“Yes, Mr Leaf, it is unfortunate for me,” she said, with a dark look of desperation. “I am a doomed woman!”
“Oh, no, you must not speak like that,” I urged. “Surely the charge against you is not so very serious!” To me it seemed impossible that such a sweet-faced girl should have any grave imputation against her.
“I have enemies, bitter, relentless enemies,” was her brief response. She had grown a little calmer, and I had replaced the sheet over the cold, lifeless countenance of the man who had refused to tell the world the truth and thus save her.
“Have you travelled from Rome alone?” I inquired.
“No. I had a companion,” she answered, but did not satisfy me whether it was a male or female.
“You live in Rome, perhaps?” I asked, for I saw that she had a cosmopolitan air which was not that of an English-bred woman.
“No.

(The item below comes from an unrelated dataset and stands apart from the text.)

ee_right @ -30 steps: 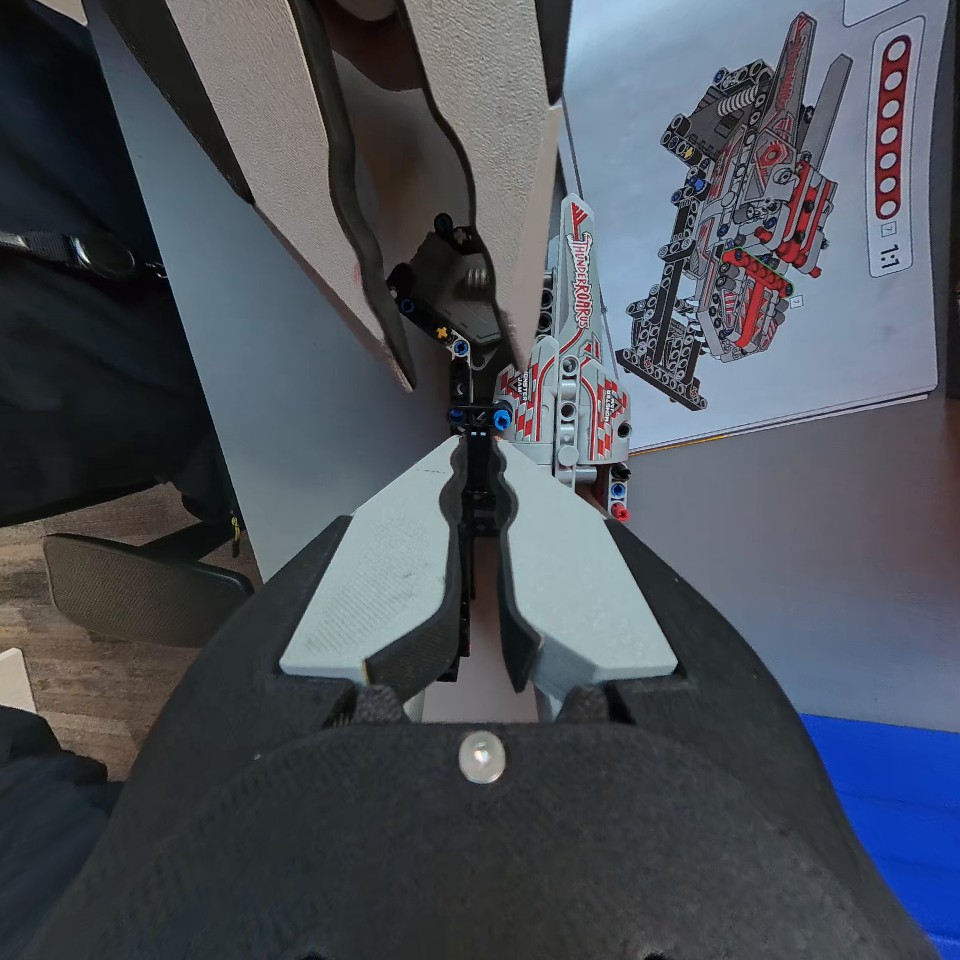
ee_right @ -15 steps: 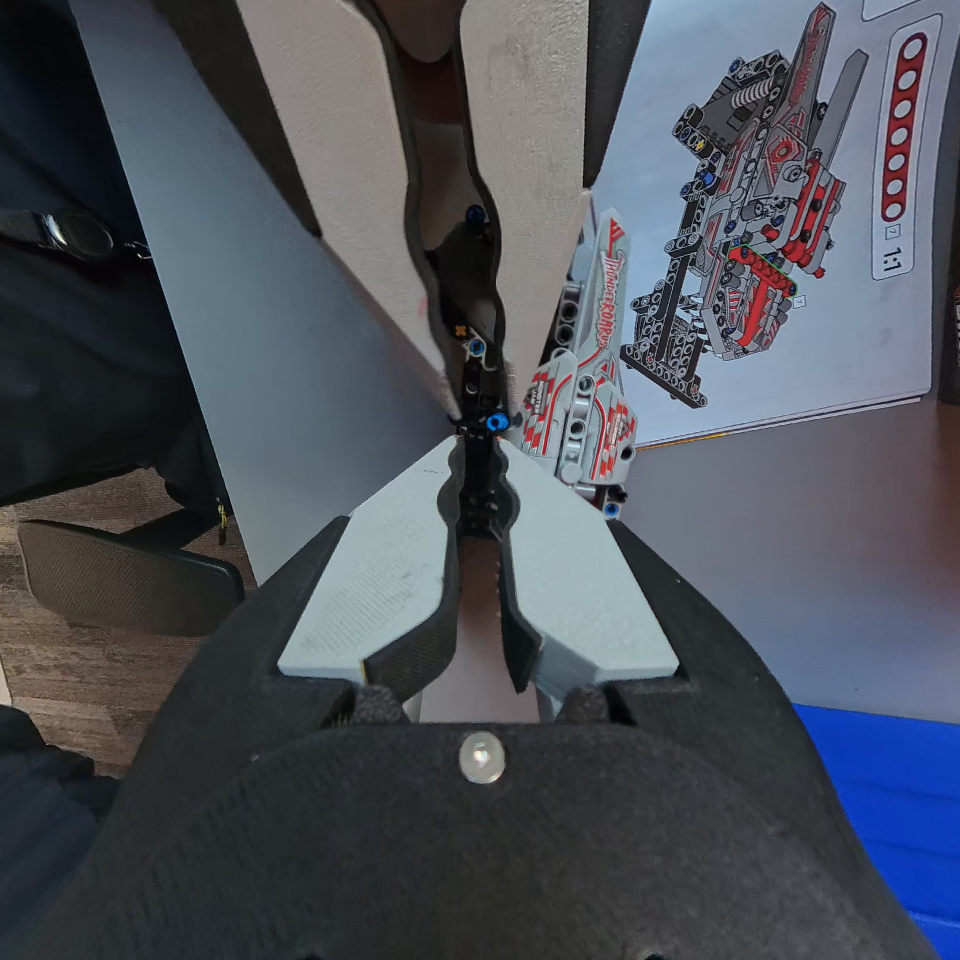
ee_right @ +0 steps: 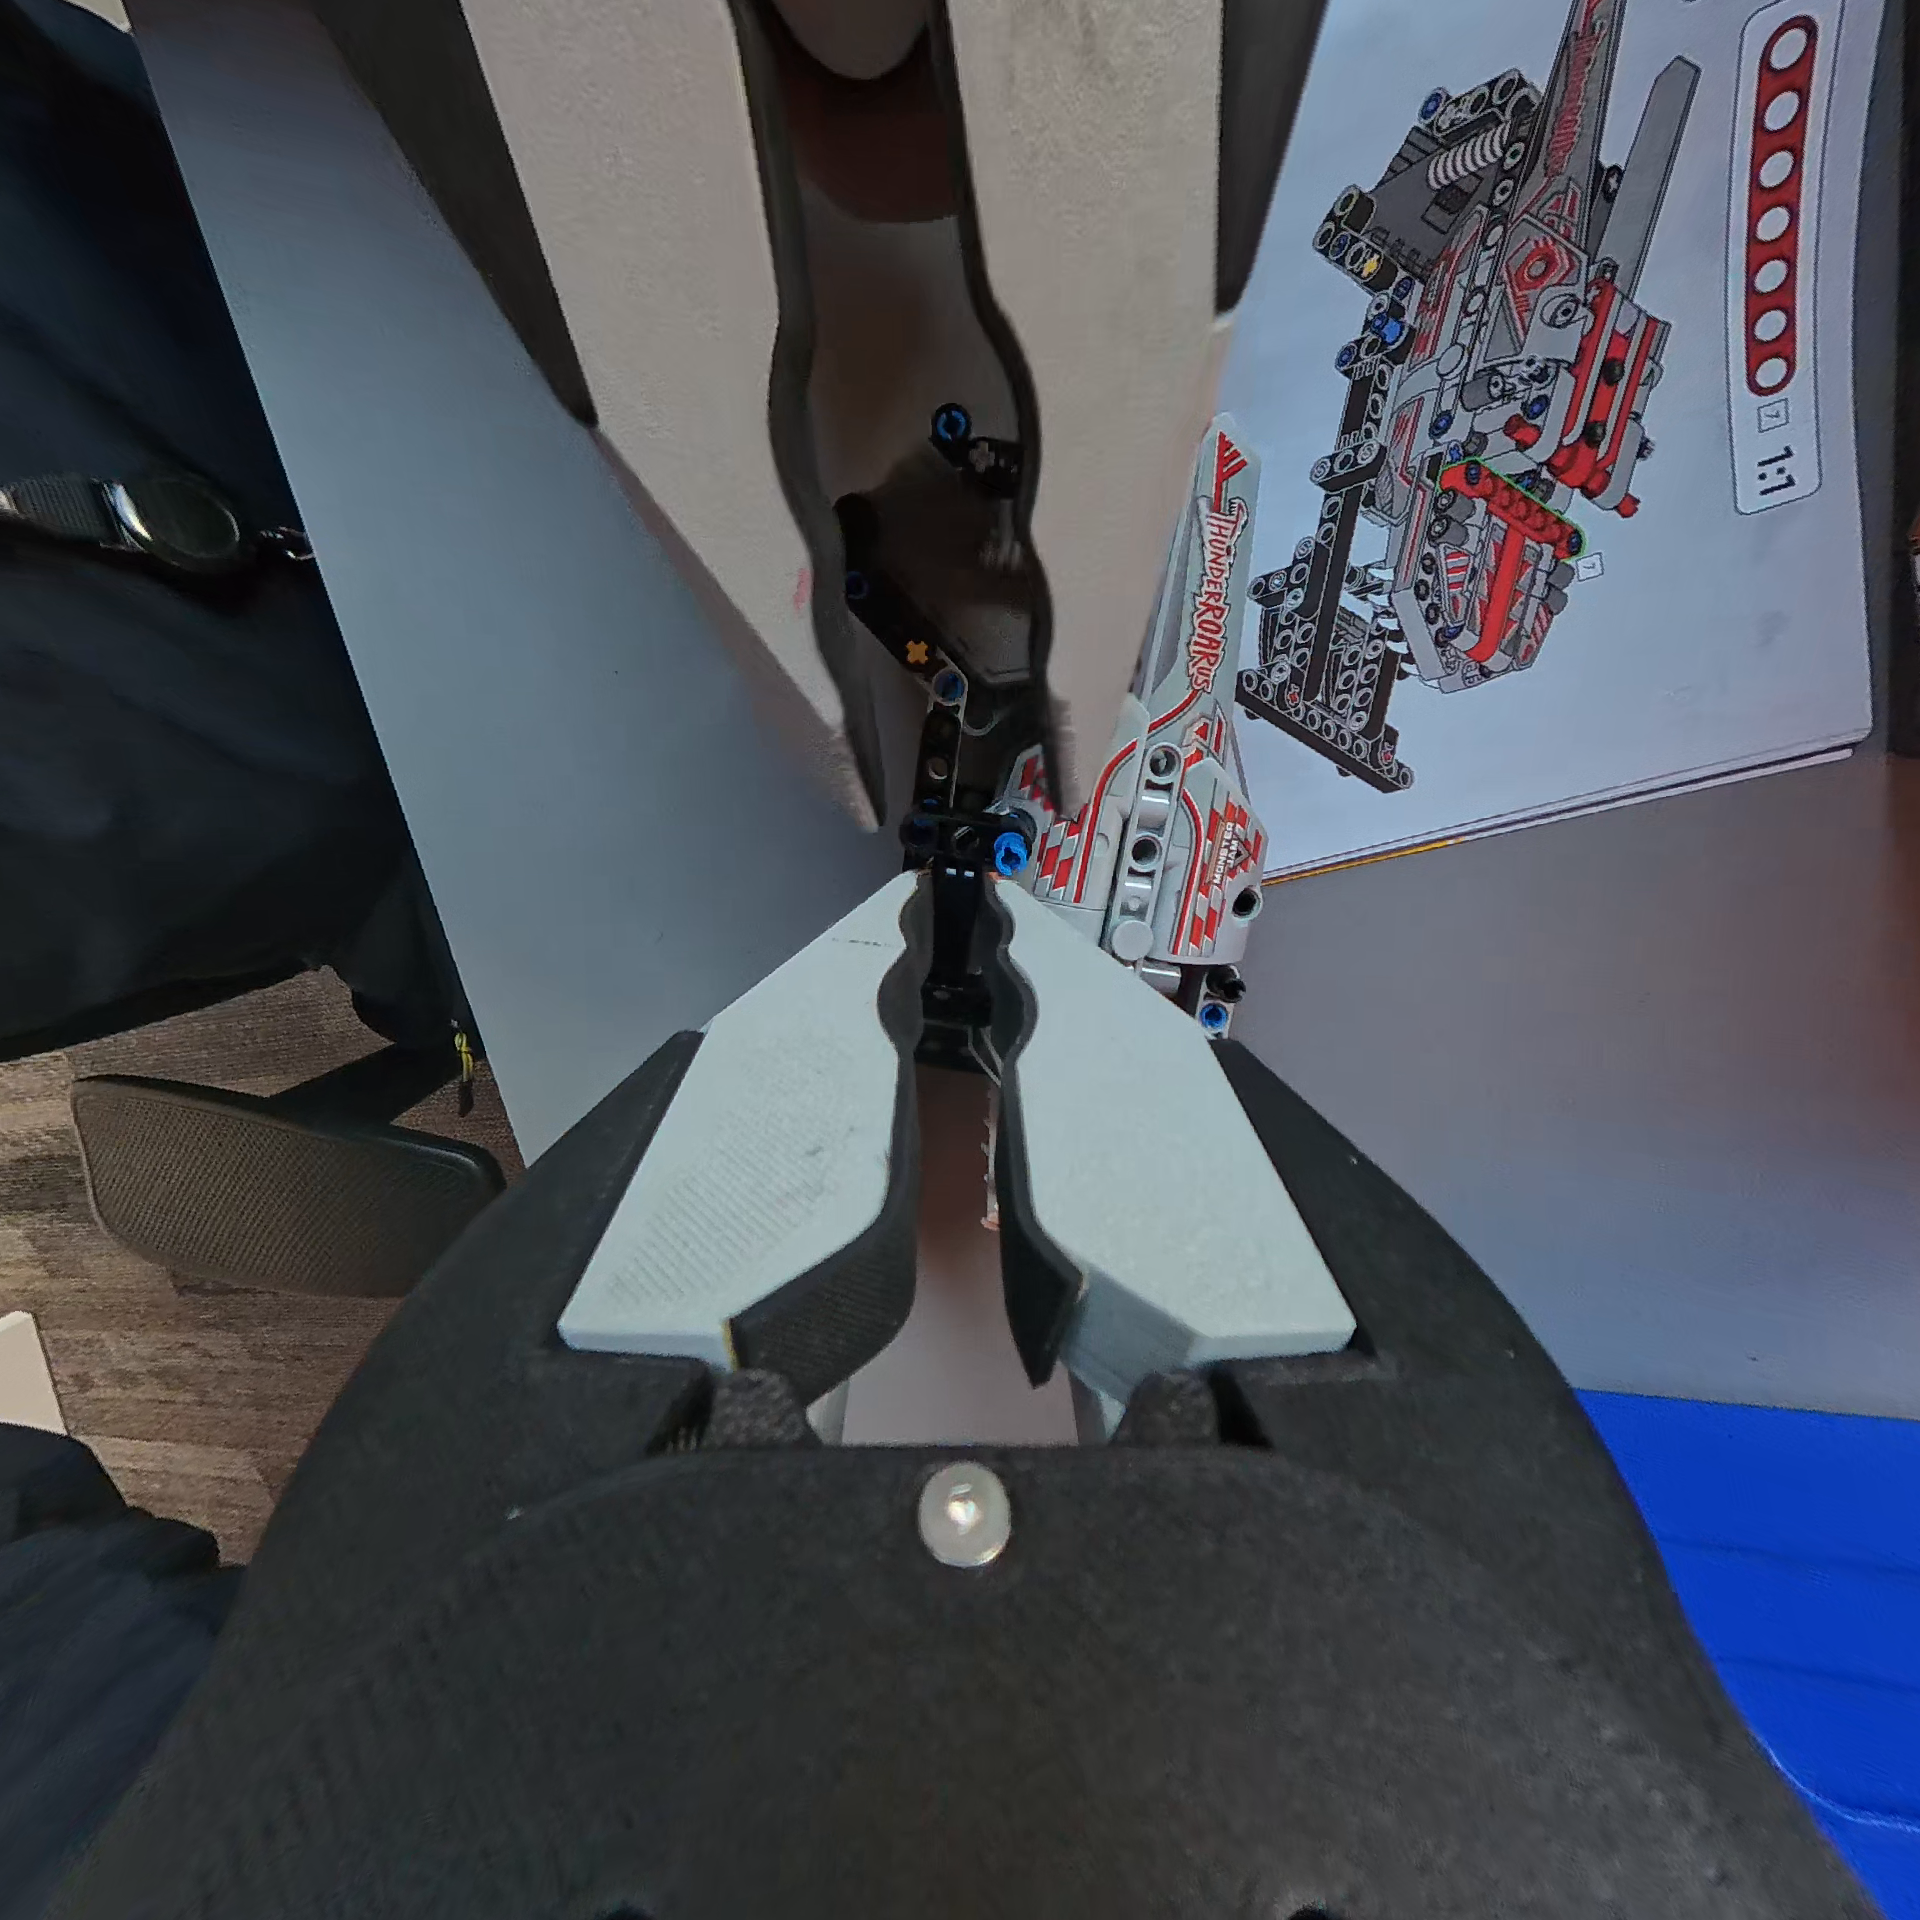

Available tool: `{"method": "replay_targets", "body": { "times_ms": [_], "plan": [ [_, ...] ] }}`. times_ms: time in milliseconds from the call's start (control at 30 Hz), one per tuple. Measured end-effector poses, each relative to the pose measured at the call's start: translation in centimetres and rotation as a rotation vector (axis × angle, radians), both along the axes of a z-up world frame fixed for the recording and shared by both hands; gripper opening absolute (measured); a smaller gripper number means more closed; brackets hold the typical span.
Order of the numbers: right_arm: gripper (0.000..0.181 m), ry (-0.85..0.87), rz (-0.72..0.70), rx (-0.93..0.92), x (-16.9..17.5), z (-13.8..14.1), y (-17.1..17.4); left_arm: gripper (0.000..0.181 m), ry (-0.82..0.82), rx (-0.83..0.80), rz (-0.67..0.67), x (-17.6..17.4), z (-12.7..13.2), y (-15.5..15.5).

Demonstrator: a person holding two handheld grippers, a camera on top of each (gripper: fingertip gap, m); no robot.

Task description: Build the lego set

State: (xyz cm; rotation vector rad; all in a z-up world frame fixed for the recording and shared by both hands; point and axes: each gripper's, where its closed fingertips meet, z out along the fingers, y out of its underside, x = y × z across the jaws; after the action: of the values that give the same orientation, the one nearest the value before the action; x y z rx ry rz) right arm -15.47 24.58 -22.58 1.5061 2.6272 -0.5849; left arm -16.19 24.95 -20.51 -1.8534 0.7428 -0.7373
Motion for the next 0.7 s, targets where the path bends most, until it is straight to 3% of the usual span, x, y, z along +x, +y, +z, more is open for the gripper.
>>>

I generally live in Leghorn.”
“Ah! in Tuscany. I know Leghorn quite well—the Brighton of Italy, a very gay place in summer. Pancaldi’s at four o’clock in the season is always bright and amusing.”
“You really know Pancaldi’s?” she exclaimed, brightening. “Only fancy! We have so very few English in Leghorn. They prefer Vallombrosa or the Bagni di Lucca. Indeed an Englishman in Leghorn, beyond the shipping people, is quite a rarity.”
“And this man Massari—it was not his real name?” I said.